▶ Brief
An exact copy of the entries is required, excluding any pictures.

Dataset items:
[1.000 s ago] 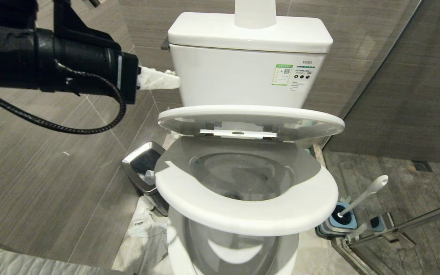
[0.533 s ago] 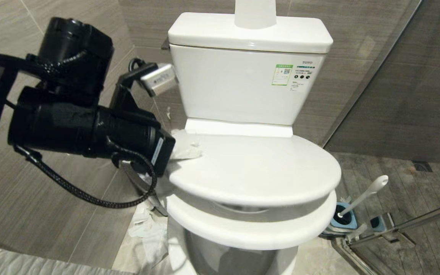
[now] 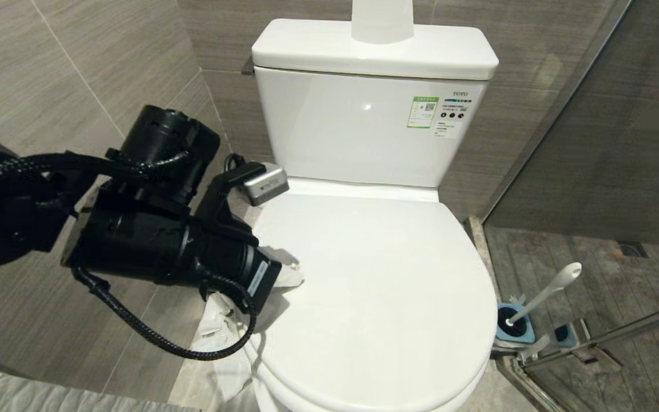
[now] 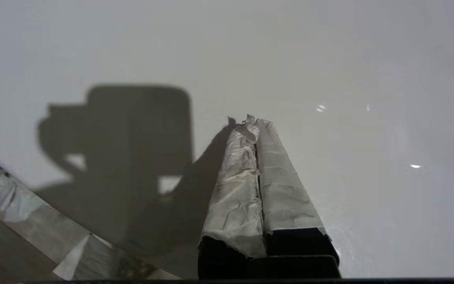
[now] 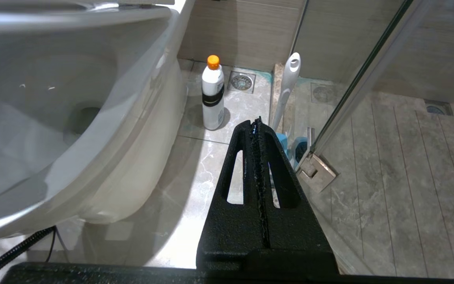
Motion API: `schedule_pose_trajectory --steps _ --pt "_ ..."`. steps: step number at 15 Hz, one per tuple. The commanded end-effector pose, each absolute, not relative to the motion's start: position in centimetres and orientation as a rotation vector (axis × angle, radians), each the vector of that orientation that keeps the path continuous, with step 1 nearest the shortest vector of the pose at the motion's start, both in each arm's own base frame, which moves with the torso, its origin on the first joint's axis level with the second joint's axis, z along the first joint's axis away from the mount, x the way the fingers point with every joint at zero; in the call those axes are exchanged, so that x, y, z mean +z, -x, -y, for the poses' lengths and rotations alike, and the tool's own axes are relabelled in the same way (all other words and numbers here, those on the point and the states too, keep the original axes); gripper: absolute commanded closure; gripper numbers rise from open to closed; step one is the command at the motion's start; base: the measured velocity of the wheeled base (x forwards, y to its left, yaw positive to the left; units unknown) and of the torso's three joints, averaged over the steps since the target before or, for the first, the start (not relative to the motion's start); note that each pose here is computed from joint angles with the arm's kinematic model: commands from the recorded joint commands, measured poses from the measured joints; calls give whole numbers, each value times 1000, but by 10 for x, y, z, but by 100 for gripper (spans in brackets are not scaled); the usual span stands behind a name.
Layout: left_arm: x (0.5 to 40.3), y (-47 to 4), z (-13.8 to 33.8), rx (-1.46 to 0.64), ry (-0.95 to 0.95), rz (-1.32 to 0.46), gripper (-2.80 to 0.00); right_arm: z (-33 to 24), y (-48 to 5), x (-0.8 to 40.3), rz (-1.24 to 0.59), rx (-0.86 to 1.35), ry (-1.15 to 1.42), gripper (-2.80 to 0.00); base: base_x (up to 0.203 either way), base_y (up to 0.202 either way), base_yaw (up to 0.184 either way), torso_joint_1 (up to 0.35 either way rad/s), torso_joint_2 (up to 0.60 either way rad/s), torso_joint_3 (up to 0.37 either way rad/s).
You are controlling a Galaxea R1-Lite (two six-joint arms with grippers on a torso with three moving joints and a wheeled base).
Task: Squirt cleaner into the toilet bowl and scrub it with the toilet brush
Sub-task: Close the toilet lid
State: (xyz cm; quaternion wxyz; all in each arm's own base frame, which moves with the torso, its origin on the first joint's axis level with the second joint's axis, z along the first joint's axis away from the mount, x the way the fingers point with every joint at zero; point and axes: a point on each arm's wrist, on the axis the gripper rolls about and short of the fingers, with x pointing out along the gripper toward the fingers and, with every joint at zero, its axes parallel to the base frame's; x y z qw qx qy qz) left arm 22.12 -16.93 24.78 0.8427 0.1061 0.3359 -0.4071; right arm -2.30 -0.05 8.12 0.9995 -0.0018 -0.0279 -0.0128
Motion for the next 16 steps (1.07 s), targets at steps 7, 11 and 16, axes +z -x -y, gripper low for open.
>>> schedule_pose_trajectory --steps 7,11,16 --pt "191 -267 210 -621 -291 -732 0 1 21 74 32 -26 4 0 0 0 0 0 0 0" --pt "162 -259 221 -605 -365 -809 0 1 21 74 32 -26 4 0 0 0 0 0 0 0" --pt "143 -254 236 -632 -392 -849 0 1 21 74 31 -26 4 0 0 0 0 0 0 0"
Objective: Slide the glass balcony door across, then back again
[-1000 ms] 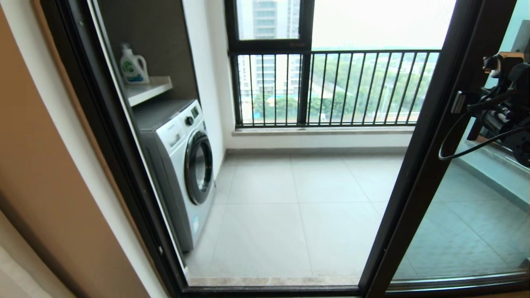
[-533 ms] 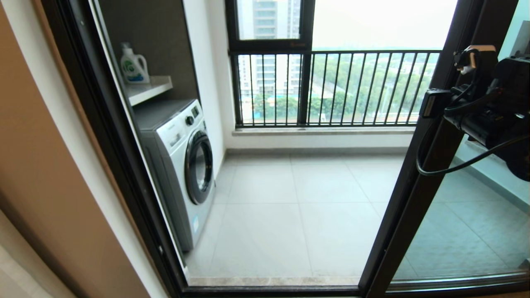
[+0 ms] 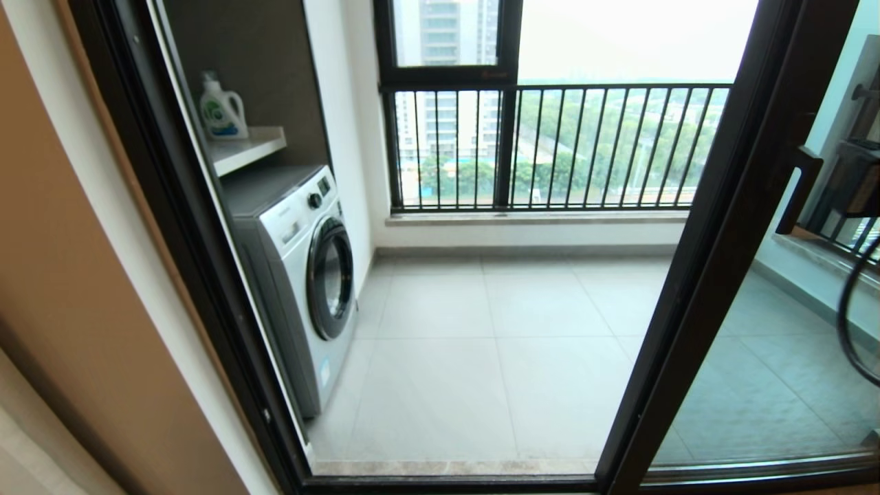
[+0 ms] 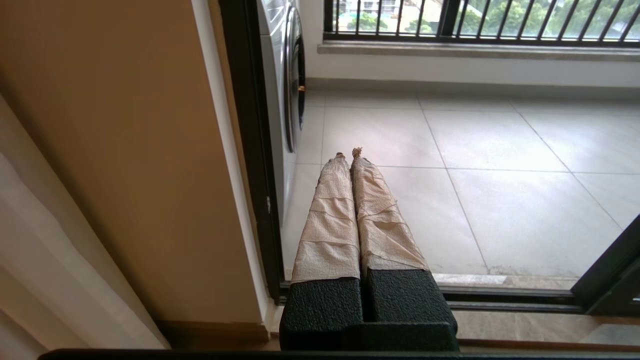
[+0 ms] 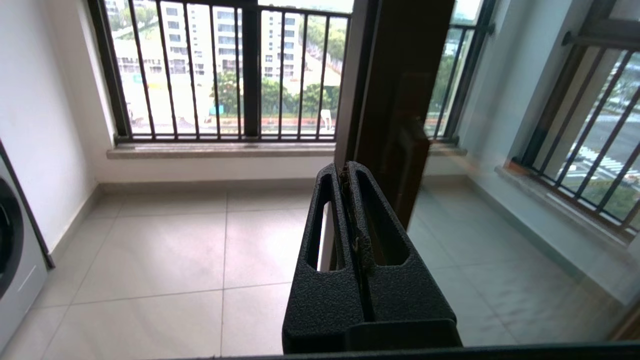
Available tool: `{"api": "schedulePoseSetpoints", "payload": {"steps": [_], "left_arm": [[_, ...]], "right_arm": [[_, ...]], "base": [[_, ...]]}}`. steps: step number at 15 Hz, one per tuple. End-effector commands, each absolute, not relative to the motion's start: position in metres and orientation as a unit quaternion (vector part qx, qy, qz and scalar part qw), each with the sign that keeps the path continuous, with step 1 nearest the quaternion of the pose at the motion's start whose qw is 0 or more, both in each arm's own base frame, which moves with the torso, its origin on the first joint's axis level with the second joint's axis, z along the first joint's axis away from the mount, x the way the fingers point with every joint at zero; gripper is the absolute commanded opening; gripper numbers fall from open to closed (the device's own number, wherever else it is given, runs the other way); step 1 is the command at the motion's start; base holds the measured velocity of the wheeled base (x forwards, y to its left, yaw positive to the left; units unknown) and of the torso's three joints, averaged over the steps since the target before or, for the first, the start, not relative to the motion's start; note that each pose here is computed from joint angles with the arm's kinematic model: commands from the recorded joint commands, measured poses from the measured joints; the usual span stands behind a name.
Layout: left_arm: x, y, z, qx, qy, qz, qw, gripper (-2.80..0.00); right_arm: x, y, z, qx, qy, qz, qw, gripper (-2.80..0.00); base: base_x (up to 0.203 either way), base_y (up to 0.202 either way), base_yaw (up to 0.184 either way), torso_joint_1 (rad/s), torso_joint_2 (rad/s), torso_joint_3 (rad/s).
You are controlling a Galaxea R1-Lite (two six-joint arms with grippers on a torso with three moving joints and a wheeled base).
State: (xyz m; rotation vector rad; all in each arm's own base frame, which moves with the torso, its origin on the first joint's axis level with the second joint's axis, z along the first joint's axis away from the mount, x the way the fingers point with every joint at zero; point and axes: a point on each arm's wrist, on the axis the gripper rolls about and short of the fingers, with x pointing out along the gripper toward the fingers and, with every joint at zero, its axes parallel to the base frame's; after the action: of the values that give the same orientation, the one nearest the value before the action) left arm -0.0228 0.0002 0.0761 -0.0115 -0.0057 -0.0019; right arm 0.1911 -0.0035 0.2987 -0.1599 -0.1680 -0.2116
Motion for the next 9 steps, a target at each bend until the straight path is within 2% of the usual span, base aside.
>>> {"api": "schedulePoseSetpoints", "payload": {"steps": [1,5,9], "left_arm": [[-0.023,0.000,0.076,-0.006,-0.002,-0.001,1.000,-2.80],[-0.023,0.000,0.076,-0.006,-0.002,-0.001,1.000,-2.80],[-0.023,0.000,0.076,-0.006,-0.002,-0.001,1.000,-2.80]], "right_arm": [[0.081,-0.003,0.321,-0.077,-0.160,-0.103,0.979,-2.80],[-0.039,-0.003,0.292,-0.092,-0.140,-0.061,0.984,-2.80],[-0.116,-0.003,0.229,-0.104,-0.130,-0.045,0.985,-2.80]], "base": [[0.000,0.000,0.000,0.000,0.00,0.000],[0.000,0.000,0.000,0.000,0.00,0.000],[0.000,0.000,0.000,0.000,0.00,0.000]]}}
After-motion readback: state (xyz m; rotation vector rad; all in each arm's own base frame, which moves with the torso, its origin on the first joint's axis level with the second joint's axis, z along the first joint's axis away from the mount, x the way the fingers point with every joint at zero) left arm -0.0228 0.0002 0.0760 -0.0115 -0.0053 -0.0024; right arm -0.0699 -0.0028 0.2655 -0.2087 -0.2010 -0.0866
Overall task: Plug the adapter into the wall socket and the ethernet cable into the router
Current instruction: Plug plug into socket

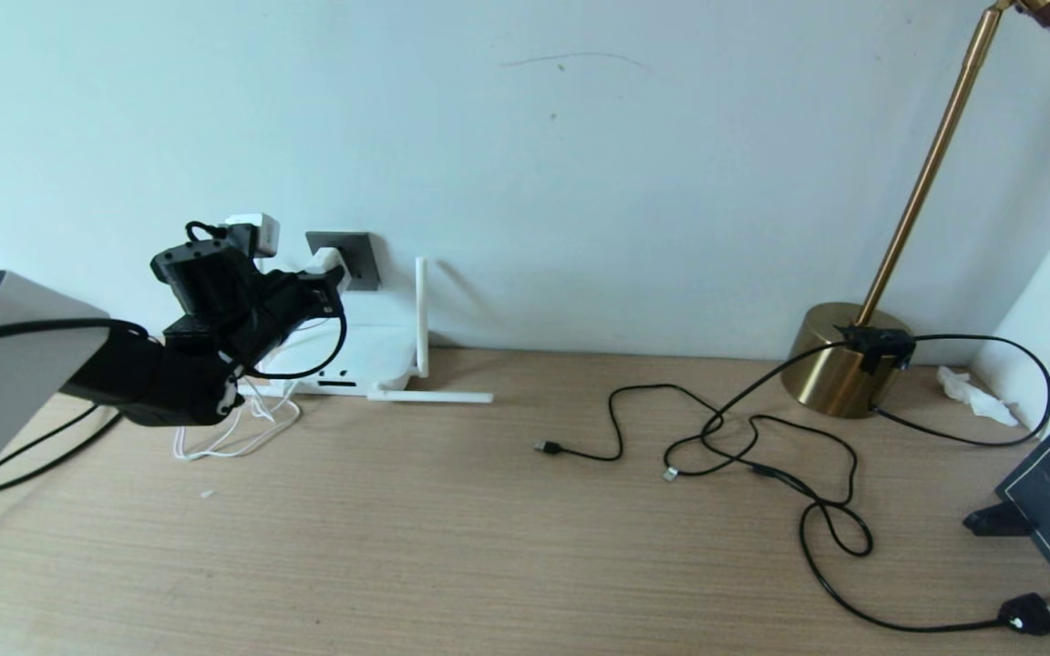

▶ Solution for this exercise
[1.000 s ago] 
[0.533 s ago] 
[now] 
[now] 
[now] 
Motion API: `schedule_pose_trajectory --steps _ --pt "_ ..."`. steps: step number at 15 Hz, one per tuple. The commanded end-effector pose, each absolute, not relative to the motion's start: position in centimetres and orientation as a rotation vector (axis × angle, radians), each the vector of that orientation that keeps the path continuous, with step 1 nearest the shortest vector of the pose at the motion's start, both in each arm's own base frame, which moves with the torso, its origin on the first joint's axis level with the second joint's axis, z along the first joint's axis away from the mount, x the way the fingers point with every joint at zero; in the call those axes are exchanged, so that x, y, z mean +z, -x, -y, for the poses' lengths and rotations alike, and the tool's own axes are relabelled in the same way (all other words and numbers here, those on the point and the states too, keep the original axes); gripper: absolute commanded closure; gripper numbers rise from open to closed; step one is the command at the motion's start; base: the measured velocity of the wheeled base (x forwards, y to its left, yaw positive to the left; units unknown) and of the torso's three joints, averaged over the steps since the target before or, for the first, the start (not relative to the motion's start); note that each pose here is computed from joint angles with the arm's kinematic model: commands from the recorded joint commands, measured poses from the measured joints; calls give whole numbers, each value times 1000, but by 10 for x, y, z, but by 100 for gripper (spans in brackets are not scaled); the usual span stands behind a name.
Layout: left_arm: x (0.5 to 40.3), y (-47 to 4), z (-13.8 to 33.8), rx (-1.46 to 0.64), ry (-0.95 to 0.95), rz (-1.32 to 0.46), gripper (-2.80 to 0.00); right_arm: z (-33 to 24), y (-48 to 5), x (-0.8 to 40.3), rz (-1.24 to 0.59), rx (-0.86 to 1.35), ry (-1.15 to 1.42), gripper (-2.80 to 0.00); base: base_x (up to 0.203 either way), base_y (up to 0.202 either way), base_yaw (up to 0.184 either way), torso_joint_1 (up to 0.35 either way rad/s), torso_joint_2 (up to 0.60 either way rad/s), torso_joint_3 (up to 0.37 either way rad/s).
You are controlling a Galaxea R1-Lite (two six-joint arms with grippers on a torso with three moving joints and a wheeled base).
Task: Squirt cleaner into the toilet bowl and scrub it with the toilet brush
Sub-task: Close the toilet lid
State: (xyz cm; quaternion wxyz; all in each arm's own base frame, which moves with the torso, its origin on the first joint's axis level with the second joint's axis, z along the first joint's axis away from the mount, x the way the fingers point with every joint at zero; point and axes: a point on each arm's wrist, on the axis the gripper rolls about and short of the fingers, with x pointing out along the gripper toward the fingers and, with every joint at zero, its axes parallel to the base frame's; x y z qw qx qy qz) left arm 22.12 -16.93 24.78 0.8427 0.1061 0.3359 -0.4071; right arm -2.30 -0.05 8.12 0.9995 -0.0018 -0.0279 -0.0128
Motion for the next 16 steps (1.07 s), targets at steps 7, 11 and 16, axes +z -x -y, gripper low for open.
>>> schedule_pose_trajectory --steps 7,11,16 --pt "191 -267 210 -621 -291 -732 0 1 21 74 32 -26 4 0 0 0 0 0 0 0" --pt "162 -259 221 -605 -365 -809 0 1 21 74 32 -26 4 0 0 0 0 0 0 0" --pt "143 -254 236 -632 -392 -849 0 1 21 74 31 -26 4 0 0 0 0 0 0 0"
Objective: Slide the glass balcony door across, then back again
[-1000 ms] 
[-533 ms] 
[+0 ms] 
[+0 ms] 
[+0 ms] 
Available tool: `{"api": "schedulePoseSetpoints", "payload": {"steps": [_], "left_arm": [[_, ...]], "right_arm": [[_, ...]], "base": [[_, ...]]}}`. steps: step number at 15 Hz, one per tuple. End-effector commands, each absolute, not relative to the motion's start: position in metres and orientation as a unit quaternion (vector part qx, qy, qz and scalar part qw), each with the sign that keeps the path continuous, with step 1 nearest the quaternion of the pose at the motion's start whose qw is 0 or more, both in each arm's own base frame, which moves with the torso, its origin on the first joint's axis level with the second joint's axis, z along the first joint's axis away from the mount, x the way the fingers point with every joint at zero; gripper is the absolute commanded opening; gripper numbers fall from open to closed (the device's own number, wherever else it is given, runs the other way); step 1 is the command at the motion's start; base holds the measured velocity of the wheeled base (x forwards, y to its left, yaw positive to the left; units unknown) and of the torso's three joints, averaged over the steps since the target before or, for the first, the start, not relative to the motion's start; note that each pose here is computed from joint angles with the arm's kinematic model: commands from the recorded joint commands, measured poses from the measured joints; the usual span stands behind a name.
Layout: left_arm: x, y, z, qx, qy, qz, qw, gripper (-2.80..0.00); right_arm: x, y, z, qx, qy, qz, qw, gripper (-2.80..0.00); base: base_x (up to 0.203 either way), base_y (up to 0.202 either way), base_yaw (up to 0.184 either way), torso_joint_1 (rad/s), torso_joint_2 (rad/s), torso_joint_3 (rad/s).
You are controlling a Galaxea R1-Lite (two six-joint arms with grippers on a torso with three moving joints and a wheeled base).
State: (xyz m; rotation vector rad; all in each arm's own base frame, which moves with the torso, its origin on the first joint's axis level with the second joint's axis, z along the first joint's axis away from the mount, x the way the fingers point with every joint at zero; point and axes: a point on each arm's wrist, on the axis the gripper rolls about and short of the fingers, with x pointing out along the gripper toward the fingers and, with every joint at zero, its axes parallel to the base frame's; after the action: of the values that give the same orientation, the one nearest the value before the action) left arm -0.0228 0.0002 0.0761 -0.0115 -0.0057 -0.0019; right arm 0.1911 -0.0035 0.2987 -0.1599 -0.1680 -0.2116
Motion for the next 9 steps, a target at each bend until the straight path is within 2% of the usual span, base aside.
>>> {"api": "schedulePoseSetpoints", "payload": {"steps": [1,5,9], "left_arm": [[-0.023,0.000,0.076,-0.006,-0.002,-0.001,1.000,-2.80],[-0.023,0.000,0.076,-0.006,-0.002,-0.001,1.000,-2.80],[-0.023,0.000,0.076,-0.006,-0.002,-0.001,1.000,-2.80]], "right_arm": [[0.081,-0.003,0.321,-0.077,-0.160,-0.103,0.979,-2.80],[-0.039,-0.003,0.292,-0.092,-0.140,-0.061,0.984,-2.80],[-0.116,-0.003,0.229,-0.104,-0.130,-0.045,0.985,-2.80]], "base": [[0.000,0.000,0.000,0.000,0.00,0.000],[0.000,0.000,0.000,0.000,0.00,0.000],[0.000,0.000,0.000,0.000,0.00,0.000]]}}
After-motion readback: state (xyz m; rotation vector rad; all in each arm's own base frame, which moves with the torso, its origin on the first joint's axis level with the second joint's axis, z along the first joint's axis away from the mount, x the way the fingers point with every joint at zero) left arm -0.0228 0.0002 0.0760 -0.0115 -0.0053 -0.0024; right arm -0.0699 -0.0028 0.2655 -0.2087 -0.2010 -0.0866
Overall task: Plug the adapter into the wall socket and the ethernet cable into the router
Current instruction: Plug plug into socket

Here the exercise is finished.